On October 3, President George W Bush signed legislation establishing the Office of Financial Stability to oversee the US purchase of soured securities and loans from scores of companies, including Goldman. Edward Forst, 47, a former head of Goldman’s asset management unit who now helps manage Harvard University’s $35 billion endowment, helped set it up. On October 6, another Goldman alumnus, Neel Kashkari, a 35-year-old former technology banker who joined the Treasury in 2006, was named to lead it.
Then, a week later, Paulson reversed course and summoned Blankfein and eight other banking chiefs to Washington, where he told them the government would inject $250 billion into the banking system — including $10 billion for Goldman — and insure senior unsecured debt issued over the next three years. In exchange, the government would take stakes in their companies and control executive compensation.
At the pinnacle
Goldman has adapted before. It rose to the pinnacle of Wall Street profitability and power by creating a culture with a canny talent for reacting to what’s coming next.
“Change is a general operating principle,’’ says John Rogers, 52, Blankfein’s top counselor, who has managed the firm’s executive office under three CEOs. “We have people who live in the markets, and our culture is one of speed. It’s nimble.’’
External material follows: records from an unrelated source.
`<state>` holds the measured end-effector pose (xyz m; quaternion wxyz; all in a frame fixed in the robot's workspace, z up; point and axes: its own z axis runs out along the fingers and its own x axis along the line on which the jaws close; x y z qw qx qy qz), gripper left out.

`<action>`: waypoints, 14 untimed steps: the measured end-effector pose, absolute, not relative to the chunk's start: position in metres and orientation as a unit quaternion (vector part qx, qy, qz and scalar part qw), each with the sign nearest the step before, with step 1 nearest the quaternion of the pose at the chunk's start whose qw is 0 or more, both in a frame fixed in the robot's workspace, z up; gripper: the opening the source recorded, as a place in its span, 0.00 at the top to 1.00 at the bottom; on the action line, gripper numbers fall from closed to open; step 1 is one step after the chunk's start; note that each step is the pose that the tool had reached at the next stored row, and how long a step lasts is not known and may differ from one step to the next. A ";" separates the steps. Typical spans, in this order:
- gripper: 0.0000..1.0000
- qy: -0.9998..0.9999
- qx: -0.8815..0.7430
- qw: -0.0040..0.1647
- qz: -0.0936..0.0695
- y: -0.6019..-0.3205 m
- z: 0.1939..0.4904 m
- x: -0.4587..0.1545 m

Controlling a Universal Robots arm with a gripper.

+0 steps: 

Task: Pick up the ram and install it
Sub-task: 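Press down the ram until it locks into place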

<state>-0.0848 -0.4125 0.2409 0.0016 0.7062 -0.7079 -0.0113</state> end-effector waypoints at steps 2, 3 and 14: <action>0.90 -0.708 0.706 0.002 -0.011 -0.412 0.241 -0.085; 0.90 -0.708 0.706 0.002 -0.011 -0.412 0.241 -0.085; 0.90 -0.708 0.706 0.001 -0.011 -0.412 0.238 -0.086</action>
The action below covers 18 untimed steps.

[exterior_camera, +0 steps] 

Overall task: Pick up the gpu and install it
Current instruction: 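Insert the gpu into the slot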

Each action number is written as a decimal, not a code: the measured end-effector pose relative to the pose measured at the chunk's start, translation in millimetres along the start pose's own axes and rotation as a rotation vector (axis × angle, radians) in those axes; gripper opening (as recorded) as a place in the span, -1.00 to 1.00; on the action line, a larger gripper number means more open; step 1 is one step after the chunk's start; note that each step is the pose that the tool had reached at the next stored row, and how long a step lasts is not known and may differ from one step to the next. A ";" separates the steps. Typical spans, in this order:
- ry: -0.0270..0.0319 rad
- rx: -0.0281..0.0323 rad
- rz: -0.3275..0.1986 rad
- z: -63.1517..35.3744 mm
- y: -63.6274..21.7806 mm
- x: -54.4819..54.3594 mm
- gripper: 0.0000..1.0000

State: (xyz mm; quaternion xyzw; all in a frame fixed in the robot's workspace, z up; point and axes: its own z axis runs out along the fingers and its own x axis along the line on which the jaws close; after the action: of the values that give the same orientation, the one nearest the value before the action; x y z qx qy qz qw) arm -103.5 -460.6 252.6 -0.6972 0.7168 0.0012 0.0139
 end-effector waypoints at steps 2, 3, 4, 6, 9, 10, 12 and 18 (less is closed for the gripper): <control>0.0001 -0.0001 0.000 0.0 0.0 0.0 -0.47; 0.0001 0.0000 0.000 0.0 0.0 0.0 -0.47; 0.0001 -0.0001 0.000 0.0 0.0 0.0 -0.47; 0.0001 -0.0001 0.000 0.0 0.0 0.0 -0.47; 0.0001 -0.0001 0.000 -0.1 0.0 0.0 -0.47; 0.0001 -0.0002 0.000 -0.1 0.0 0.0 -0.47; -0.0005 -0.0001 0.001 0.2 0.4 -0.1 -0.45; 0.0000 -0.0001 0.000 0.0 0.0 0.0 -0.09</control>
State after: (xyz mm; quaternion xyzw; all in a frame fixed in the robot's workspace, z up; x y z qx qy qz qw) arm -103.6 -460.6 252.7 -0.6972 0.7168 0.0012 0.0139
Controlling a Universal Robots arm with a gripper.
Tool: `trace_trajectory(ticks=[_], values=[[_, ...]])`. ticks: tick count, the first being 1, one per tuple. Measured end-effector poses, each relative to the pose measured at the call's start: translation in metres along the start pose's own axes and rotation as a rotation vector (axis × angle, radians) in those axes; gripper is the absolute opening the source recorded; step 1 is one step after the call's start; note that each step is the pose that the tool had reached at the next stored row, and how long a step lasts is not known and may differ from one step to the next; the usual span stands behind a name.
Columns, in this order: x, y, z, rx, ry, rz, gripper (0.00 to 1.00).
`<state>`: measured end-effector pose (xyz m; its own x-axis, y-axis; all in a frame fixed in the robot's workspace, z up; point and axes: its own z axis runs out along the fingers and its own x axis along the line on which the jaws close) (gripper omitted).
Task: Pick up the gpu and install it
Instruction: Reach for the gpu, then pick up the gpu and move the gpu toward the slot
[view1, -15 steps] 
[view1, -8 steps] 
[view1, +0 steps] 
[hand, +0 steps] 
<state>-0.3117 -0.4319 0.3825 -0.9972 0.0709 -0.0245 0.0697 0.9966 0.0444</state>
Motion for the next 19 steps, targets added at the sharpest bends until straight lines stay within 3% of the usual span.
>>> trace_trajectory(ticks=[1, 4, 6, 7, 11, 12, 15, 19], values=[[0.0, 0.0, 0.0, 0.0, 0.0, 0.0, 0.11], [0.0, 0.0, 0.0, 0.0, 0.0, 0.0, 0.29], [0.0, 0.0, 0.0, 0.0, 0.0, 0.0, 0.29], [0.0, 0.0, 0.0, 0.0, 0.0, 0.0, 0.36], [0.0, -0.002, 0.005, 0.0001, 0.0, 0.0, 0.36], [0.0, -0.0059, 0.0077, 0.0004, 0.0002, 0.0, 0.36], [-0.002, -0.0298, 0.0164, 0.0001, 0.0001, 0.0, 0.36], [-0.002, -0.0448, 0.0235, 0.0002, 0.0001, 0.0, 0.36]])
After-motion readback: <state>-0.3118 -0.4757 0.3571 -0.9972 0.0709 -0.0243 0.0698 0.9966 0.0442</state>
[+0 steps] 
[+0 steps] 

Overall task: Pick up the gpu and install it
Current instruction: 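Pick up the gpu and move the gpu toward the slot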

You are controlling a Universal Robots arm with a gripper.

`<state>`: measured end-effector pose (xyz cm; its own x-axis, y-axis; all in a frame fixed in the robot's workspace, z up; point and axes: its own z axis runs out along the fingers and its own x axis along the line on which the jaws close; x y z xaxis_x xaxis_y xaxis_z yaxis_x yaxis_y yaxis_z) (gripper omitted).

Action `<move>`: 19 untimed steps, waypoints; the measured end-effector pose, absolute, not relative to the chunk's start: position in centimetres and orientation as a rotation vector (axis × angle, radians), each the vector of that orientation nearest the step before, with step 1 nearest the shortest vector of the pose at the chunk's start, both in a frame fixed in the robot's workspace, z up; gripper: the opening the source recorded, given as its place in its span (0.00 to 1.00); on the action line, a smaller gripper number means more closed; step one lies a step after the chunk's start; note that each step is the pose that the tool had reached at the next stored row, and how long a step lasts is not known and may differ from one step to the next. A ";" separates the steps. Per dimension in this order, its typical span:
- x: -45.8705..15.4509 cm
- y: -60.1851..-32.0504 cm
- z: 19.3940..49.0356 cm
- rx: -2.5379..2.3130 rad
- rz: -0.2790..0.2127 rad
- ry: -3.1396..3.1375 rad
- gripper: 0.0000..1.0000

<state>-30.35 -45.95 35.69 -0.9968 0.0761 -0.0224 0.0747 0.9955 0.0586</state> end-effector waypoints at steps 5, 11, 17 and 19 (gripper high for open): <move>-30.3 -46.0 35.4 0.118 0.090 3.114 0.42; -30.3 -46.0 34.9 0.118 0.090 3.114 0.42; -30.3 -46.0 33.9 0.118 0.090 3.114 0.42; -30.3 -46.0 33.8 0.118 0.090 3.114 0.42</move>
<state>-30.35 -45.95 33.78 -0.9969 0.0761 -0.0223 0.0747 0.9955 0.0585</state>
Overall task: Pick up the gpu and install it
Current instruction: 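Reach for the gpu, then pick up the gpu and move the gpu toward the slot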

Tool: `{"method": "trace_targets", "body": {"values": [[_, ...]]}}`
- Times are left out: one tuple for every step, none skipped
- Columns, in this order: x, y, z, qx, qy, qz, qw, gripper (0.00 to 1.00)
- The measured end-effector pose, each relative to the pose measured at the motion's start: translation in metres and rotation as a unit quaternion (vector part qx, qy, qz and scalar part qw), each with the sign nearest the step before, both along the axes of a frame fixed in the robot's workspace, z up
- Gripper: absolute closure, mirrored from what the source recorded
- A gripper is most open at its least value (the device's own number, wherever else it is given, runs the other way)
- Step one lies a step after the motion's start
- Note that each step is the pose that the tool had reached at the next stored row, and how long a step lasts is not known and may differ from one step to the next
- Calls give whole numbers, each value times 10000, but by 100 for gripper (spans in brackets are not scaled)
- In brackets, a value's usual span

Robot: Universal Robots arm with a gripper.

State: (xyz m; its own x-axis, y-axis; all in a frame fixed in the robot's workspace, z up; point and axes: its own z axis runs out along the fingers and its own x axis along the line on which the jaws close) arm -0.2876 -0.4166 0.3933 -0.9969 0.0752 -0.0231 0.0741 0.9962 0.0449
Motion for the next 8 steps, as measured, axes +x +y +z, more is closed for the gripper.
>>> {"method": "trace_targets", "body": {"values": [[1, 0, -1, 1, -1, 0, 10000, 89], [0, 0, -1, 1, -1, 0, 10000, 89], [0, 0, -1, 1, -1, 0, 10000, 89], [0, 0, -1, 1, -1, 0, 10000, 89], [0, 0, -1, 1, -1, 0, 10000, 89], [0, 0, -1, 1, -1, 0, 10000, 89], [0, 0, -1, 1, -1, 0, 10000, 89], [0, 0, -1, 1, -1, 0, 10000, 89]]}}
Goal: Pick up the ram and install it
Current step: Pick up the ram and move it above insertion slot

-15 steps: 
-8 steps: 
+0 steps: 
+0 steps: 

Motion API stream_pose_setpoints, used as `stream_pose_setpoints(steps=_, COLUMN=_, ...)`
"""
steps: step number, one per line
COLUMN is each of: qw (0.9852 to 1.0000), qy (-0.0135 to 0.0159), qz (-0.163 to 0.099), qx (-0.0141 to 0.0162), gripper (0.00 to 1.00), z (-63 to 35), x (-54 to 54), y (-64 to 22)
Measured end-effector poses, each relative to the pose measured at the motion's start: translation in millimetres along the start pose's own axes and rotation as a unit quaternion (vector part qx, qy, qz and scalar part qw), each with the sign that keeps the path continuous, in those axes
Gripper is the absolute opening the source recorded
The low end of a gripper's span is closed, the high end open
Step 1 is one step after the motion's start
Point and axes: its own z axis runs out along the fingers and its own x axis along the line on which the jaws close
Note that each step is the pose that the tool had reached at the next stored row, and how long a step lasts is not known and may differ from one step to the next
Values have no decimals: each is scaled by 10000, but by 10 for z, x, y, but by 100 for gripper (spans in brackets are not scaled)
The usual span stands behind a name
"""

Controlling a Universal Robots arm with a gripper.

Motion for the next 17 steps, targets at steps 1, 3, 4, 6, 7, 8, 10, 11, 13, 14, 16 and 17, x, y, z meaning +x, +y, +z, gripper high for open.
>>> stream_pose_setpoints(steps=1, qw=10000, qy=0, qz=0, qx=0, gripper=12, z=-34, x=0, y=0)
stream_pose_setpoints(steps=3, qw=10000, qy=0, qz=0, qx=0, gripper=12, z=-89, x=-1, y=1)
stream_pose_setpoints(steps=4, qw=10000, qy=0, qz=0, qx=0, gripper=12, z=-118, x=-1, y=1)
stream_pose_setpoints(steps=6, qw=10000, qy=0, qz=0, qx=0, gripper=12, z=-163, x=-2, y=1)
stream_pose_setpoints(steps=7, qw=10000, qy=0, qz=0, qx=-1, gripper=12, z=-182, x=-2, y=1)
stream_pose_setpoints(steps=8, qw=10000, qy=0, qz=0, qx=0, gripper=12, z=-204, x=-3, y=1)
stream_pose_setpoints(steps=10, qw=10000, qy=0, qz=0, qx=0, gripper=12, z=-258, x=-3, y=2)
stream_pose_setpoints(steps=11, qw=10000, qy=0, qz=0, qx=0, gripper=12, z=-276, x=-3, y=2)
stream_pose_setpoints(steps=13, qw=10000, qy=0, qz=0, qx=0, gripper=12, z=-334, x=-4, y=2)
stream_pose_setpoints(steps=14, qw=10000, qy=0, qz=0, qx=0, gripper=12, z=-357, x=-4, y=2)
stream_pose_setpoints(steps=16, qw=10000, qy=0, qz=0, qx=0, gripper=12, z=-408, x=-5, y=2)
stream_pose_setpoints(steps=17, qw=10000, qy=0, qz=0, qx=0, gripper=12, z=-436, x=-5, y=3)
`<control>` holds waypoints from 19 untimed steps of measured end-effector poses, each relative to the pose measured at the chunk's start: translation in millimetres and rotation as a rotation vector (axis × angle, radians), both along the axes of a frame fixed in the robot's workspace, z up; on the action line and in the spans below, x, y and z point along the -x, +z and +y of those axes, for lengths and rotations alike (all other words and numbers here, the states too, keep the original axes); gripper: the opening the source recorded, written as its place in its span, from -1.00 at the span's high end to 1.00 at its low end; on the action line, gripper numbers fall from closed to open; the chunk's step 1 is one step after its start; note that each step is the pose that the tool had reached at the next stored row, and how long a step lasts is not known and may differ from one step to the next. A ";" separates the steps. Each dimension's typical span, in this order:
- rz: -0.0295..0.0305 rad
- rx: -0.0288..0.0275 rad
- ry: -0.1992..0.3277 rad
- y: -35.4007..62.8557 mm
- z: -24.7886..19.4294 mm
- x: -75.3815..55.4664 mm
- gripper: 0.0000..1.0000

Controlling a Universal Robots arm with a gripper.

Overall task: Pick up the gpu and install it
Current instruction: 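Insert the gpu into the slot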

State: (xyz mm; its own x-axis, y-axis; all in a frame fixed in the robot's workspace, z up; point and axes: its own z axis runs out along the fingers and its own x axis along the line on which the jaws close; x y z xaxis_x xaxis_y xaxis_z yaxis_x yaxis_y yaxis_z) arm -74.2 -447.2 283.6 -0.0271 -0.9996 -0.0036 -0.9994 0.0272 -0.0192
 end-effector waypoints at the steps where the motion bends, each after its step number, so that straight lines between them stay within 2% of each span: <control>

The government plan is designed to make it easier and cheaper for banks to borrow money, alleviating the pressure on Goldman to gather deposits right away.
With that benefit will come restrictions.
Blankfein, Cohn, Winkelried and Chief Financial Officer David Viniar, 53, are among the executives whose compensation will be subject to new Treasury-imposed standards, although none of these rules is likely to make a material difference to pay practices at Goldman. While the company won’t be able to take tax deductions on salaries exceeding $500,000, bonuses that make up the majority of Goldman executives’ pay won’t be affected.
Less leverage
The Fed may impose stricter controls on the amounts and types of risks that Goldman and other banks can take in the future, although regulators haven’t said anything publicly.
Goldman’s record profits last year were fueled by trading and multibillion-dollar investments that leveraged the company’s total assets to shareholder equity more than 25 to 1.
Now the credit crisis of 2008 has shattered the business, and Goldman is switching gears. Blankfein plans to gather consumer and corporate deposits as a more-stable and lower-cost source of funding. He’ll dial back risk in trading and principal investing, which provided 68 per cent of revenue in 2007. And partners will have to learn to live with Fed inspectors in their midst.
The good news for Goldman is that the company’s expertise in making investments in distressed assets could pay off. The firm has already raised funds to buy assets ranging from mortgage securities to loans made to finance leveraged buyouts, and it sees opportunities to invest in the current environment, people familiar with the company say.
Goldman’s top executives declined to comment for this article. Blankfein scheduled an interview and then canceled on October 10, when the firm’s shares plunged 12 per cent and the Standard & Poor’s 500 Index finished its worst week since 1933.
The bad news is that the weak economy may depress business in other areas, including M&A and trading. Blankfein has described Goldman’s strategy as “chasing GDP around the world,’’ meaning the company makes money in economies that are growing fastest. “Our ultimate source of growth is the economy,’’ he has said.